Tuesday, December 14, 2010

Climate Change Concerns: Our growth has limits PT 3

Do you feel as if you’re on your own?

I.e., if you want climate change concerns to be addressed in your lifetime, do you feel as if you’ll have to address them by yourself?

I read the following recently:

“Human activities are imposing enormous costs on the Earth’s climate and other life-support systems... Whether one looks at the loss of forests, fisheries, species, or climate stability, the level of environmental destruction is very high and, in almost all cases, rising rapidly.” (The Limits of Growth, essay by J. G. Speth)

After reading the essay I thought, not enough is being done. And it’s almost as if we’re on our own in finding solutions.


[Photo link]

However, although Gwynne Dyer recently wrote, “ ...the developing countries refuse to accept limits on their emissions for fear of stunting their economic growth. They also resent the fact that the past emissions of the rich countries have brought us all so close to the point of no return...” he also feels there is some hope for positive change in “the longer run.”


["Are we there yet? Are we there yet?"]

Humankind has a history of coming to the end of, e.g., an entire natural resource, before realizing there are limits to growth.

If we could travel back a few centuries and travel to Easter Island we would see islanders carving stone statues, or moai, out of volcanic rock while surrounded by thick woods of Chilean wine palm, “a fine timber that can grow as big as an oak.” (R. Wright, ‘A Short History of Progress’)

To move the moai into a standing position on an altar of stone, however, several wine palms had to be cut down and used as wheels and levers.

The moai grew larger as their numbers increased over time and the wine palms decreased in numbers, and the soil, held in place by the trees, decreased in fertility and eroded away. Still more statues were built.


[Photo link]

However, the last and largest moai never was raised onto its altar.

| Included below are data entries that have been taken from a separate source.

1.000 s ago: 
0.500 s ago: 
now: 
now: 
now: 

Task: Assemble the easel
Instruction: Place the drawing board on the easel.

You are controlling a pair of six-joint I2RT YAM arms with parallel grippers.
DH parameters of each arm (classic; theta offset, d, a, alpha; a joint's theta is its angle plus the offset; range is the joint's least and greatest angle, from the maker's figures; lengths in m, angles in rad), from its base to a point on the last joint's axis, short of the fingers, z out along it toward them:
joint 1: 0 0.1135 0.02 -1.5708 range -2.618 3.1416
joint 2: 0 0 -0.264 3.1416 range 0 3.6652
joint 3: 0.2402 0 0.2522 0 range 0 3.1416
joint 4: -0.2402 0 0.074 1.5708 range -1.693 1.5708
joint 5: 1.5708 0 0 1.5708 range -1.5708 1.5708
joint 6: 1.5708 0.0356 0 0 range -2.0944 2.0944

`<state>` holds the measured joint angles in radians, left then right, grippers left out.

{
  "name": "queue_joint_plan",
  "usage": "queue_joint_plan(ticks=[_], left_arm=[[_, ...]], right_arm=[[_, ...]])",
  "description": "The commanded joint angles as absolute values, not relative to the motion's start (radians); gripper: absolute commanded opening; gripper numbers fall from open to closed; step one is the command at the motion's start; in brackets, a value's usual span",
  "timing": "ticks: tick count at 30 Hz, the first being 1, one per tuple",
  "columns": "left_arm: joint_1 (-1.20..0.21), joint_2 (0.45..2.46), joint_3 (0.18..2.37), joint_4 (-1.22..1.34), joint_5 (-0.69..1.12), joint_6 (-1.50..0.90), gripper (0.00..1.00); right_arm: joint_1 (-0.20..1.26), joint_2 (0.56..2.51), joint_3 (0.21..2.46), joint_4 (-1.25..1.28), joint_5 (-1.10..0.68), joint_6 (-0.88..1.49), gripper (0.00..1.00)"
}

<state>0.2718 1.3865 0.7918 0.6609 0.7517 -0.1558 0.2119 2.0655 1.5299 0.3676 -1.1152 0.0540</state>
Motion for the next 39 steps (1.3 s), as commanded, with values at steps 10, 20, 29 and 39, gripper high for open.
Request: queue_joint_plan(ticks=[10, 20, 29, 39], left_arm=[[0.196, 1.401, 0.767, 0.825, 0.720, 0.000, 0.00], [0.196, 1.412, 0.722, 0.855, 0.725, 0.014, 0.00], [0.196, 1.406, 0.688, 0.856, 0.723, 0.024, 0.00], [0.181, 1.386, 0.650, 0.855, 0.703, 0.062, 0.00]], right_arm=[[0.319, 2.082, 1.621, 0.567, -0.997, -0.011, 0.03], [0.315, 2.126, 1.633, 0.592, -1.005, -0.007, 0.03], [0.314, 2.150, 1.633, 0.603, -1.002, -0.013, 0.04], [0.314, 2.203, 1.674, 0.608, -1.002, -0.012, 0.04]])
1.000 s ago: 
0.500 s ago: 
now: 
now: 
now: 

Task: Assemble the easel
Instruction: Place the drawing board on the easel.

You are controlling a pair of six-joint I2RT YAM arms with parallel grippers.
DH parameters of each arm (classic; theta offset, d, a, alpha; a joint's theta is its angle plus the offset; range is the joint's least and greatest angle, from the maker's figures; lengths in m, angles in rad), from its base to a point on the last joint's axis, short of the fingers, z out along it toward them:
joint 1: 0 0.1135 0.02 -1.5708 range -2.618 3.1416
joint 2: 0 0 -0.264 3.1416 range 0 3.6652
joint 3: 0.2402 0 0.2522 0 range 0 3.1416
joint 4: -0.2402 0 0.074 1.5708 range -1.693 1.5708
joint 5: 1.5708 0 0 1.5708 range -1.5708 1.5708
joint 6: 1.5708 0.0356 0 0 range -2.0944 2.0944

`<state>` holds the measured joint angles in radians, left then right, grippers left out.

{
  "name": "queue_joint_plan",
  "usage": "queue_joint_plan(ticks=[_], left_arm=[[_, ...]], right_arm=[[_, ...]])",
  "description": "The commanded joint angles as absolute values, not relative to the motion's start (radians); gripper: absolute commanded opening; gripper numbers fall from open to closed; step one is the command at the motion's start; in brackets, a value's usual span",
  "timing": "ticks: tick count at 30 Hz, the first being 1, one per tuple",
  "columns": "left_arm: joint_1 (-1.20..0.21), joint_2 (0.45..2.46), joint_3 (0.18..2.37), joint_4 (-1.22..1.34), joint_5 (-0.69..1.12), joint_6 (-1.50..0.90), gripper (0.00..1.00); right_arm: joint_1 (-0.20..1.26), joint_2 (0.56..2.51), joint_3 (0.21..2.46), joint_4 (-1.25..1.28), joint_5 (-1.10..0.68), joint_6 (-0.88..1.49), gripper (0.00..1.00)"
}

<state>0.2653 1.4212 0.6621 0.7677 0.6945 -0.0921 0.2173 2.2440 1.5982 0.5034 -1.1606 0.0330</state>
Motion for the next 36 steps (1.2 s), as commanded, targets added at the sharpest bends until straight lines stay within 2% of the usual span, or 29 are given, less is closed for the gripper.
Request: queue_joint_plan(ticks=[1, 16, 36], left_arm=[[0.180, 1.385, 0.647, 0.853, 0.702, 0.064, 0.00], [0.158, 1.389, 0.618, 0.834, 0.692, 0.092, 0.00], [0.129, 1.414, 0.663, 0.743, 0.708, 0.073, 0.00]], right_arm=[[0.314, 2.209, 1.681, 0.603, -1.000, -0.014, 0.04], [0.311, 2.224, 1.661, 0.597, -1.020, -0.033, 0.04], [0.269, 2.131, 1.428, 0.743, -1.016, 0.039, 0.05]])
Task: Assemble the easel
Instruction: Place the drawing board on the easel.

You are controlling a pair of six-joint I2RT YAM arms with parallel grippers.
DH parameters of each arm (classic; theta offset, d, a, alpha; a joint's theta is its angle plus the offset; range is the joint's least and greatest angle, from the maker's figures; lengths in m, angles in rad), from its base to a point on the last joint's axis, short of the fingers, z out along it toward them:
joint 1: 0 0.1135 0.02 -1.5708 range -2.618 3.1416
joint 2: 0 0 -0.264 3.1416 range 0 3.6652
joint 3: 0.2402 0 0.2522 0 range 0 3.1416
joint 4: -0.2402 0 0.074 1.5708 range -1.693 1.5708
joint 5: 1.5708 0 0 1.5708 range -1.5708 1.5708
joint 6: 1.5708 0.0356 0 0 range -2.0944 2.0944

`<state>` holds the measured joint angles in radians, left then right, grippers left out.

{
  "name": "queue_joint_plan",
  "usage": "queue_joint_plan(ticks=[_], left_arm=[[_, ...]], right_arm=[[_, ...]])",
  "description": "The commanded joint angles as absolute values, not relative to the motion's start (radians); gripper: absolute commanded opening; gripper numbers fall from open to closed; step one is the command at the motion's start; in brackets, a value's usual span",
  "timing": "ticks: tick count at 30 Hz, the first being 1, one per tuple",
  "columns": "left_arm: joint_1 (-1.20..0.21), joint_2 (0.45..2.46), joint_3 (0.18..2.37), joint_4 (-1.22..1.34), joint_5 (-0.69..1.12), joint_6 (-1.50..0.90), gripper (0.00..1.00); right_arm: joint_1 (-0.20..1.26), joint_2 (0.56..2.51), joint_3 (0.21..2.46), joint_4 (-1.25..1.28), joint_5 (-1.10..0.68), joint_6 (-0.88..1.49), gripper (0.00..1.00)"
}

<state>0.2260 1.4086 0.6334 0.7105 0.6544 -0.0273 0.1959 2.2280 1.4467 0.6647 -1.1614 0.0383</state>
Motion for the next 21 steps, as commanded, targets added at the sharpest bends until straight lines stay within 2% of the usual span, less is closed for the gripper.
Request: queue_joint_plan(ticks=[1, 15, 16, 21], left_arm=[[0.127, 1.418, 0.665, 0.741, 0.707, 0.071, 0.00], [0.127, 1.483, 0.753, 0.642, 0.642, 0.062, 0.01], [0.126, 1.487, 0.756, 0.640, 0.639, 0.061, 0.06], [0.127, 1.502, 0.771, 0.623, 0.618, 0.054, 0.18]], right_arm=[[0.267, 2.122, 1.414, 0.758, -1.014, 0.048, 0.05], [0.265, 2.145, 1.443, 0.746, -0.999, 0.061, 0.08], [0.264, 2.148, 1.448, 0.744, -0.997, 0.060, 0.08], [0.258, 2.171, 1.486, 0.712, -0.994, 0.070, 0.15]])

There was not enough timber. At some point in time, whether for moving a moai or for building a wooden floor or house beam, the last tree was cut down.

In ‘A Short History of Progress’ we can read about the result:

“In the epilogue to their 1992 book, Easter island, the archaeologists Paul Bahn and john Flenley are explicit. The Islanders, they write, carried out for us the experiment of permitting unrestricted population growth, profligate use of resources, destruction of the environment and boundless confidence in their religion to take care of their future. The result was an ecological disaster leading to a population crash... Do we have to repeat the experiment on a grand scale?...Is the human personality always the same as that of the person who felled the last tree?”

In our lifetime we may learn the answer to that last question because we do not know yet that our growth has limits.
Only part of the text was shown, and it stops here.